What you have to do =>
Restate the whole of the data verbatim, omitting nothing.

Data shown =>
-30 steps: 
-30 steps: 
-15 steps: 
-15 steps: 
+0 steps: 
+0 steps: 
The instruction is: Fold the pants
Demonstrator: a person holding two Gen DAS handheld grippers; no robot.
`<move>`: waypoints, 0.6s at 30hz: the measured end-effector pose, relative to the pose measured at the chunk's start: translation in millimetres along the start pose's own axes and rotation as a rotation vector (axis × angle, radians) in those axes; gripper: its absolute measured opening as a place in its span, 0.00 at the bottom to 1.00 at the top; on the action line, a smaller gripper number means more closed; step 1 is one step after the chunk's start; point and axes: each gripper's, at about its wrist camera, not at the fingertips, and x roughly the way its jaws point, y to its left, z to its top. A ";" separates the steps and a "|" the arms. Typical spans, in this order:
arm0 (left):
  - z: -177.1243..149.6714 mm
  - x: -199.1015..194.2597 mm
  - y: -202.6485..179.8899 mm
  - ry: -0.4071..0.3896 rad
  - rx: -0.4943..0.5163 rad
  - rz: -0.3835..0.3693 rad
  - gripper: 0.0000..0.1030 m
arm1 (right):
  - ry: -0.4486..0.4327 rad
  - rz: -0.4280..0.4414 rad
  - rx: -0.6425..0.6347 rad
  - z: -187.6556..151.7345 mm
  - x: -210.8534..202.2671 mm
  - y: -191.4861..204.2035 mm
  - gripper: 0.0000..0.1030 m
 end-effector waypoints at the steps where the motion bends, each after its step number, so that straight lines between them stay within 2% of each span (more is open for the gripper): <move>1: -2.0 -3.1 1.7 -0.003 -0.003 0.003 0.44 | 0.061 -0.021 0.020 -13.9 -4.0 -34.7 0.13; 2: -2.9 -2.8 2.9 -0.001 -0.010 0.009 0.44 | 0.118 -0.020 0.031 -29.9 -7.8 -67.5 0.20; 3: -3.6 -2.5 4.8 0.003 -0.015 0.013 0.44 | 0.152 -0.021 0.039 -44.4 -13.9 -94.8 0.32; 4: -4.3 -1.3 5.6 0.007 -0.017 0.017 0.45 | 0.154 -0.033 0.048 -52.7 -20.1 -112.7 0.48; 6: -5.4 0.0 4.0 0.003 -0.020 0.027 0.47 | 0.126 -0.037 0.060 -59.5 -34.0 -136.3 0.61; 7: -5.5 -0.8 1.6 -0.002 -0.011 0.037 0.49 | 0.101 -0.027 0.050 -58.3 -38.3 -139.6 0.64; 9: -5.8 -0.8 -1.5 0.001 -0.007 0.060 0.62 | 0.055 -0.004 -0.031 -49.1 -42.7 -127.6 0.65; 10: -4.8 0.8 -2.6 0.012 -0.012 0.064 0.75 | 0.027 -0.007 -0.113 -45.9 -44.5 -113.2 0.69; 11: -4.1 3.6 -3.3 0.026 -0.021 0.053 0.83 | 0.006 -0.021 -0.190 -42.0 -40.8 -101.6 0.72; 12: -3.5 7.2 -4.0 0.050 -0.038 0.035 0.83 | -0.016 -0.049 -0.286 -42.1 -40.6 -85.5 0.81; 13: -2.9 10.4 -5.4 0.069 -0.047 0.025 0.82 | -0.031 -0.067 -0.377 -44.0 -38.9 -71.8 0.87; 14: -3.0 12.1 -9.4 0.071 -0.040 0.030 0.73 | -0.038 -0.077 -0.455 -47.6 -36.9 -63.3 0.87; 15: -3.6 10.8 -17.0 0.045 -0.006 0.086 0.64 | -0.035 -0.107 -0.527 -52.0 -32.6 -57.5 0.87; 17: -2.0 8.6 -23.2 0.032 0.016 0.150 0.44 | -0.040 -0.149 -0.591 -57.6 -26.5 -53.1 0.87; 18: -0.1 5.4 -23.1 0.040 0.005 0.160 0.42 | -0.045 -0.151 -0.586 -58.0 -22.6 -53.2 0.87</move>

Answer to this task =>
-30 steps: 
-30 steps: 
-15 steps: 
-15 steps: 
+0 steps: 
+0 steps: 
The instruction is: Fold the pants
Demonstrator: a person holding two Gen DAS handheld grippers; no robot.
`<move>`: waypoints, 0.6s at 30hz: the measured end-effector pose, relative to the pose measured at the chunk's start: translation in millimetres along the start pose's own axes and rotation as a rotation vector (axis × angle, radians) in those axes; gripper: its absolute measured opening as a place in its span, 0.00 at the bottom to 1.00 at the top; on the action line, a smaller gripper number means more closed; step 1 is one step after the chunk's start; point and axes: each gripper's, at about its wrist camera, not at the fingertips, and x roughly the way its jaws point, y to its left, z to its top. A ";" separates the steps and a "|" the arms. Typical spans, in this order:
arm0 (left):
  - z: -177.1243..149.6714 mm
  - x: -199.1015..194.2597 mm
  - y: -202.6485..179.8899 mm
  - ry: -0.4071..0.3896 rad
  - rx: -0.4943..0.5163 rad
  - rz: -0.3835..0.3693 rad
  - gripper: 0.0000..0.1030 m
arm1 (right):
  - ry: -0.4486..0.4327 rad
  - rz: -0.4280..0.4414 rad
  - rx: -0.6425..0.6347 rad
  - z: -187.6556..151.7345 mm
  - x: -210.8534..202.2671 mm
  - y: -191.4861..204.2035 mm
  - gripper: 0.0000..0.1030 m
 end-effector waypoints at the steps where the motion bends, each after its step number, so that straight lines between them stay within 2% of each span (more is open for the gripper): <move>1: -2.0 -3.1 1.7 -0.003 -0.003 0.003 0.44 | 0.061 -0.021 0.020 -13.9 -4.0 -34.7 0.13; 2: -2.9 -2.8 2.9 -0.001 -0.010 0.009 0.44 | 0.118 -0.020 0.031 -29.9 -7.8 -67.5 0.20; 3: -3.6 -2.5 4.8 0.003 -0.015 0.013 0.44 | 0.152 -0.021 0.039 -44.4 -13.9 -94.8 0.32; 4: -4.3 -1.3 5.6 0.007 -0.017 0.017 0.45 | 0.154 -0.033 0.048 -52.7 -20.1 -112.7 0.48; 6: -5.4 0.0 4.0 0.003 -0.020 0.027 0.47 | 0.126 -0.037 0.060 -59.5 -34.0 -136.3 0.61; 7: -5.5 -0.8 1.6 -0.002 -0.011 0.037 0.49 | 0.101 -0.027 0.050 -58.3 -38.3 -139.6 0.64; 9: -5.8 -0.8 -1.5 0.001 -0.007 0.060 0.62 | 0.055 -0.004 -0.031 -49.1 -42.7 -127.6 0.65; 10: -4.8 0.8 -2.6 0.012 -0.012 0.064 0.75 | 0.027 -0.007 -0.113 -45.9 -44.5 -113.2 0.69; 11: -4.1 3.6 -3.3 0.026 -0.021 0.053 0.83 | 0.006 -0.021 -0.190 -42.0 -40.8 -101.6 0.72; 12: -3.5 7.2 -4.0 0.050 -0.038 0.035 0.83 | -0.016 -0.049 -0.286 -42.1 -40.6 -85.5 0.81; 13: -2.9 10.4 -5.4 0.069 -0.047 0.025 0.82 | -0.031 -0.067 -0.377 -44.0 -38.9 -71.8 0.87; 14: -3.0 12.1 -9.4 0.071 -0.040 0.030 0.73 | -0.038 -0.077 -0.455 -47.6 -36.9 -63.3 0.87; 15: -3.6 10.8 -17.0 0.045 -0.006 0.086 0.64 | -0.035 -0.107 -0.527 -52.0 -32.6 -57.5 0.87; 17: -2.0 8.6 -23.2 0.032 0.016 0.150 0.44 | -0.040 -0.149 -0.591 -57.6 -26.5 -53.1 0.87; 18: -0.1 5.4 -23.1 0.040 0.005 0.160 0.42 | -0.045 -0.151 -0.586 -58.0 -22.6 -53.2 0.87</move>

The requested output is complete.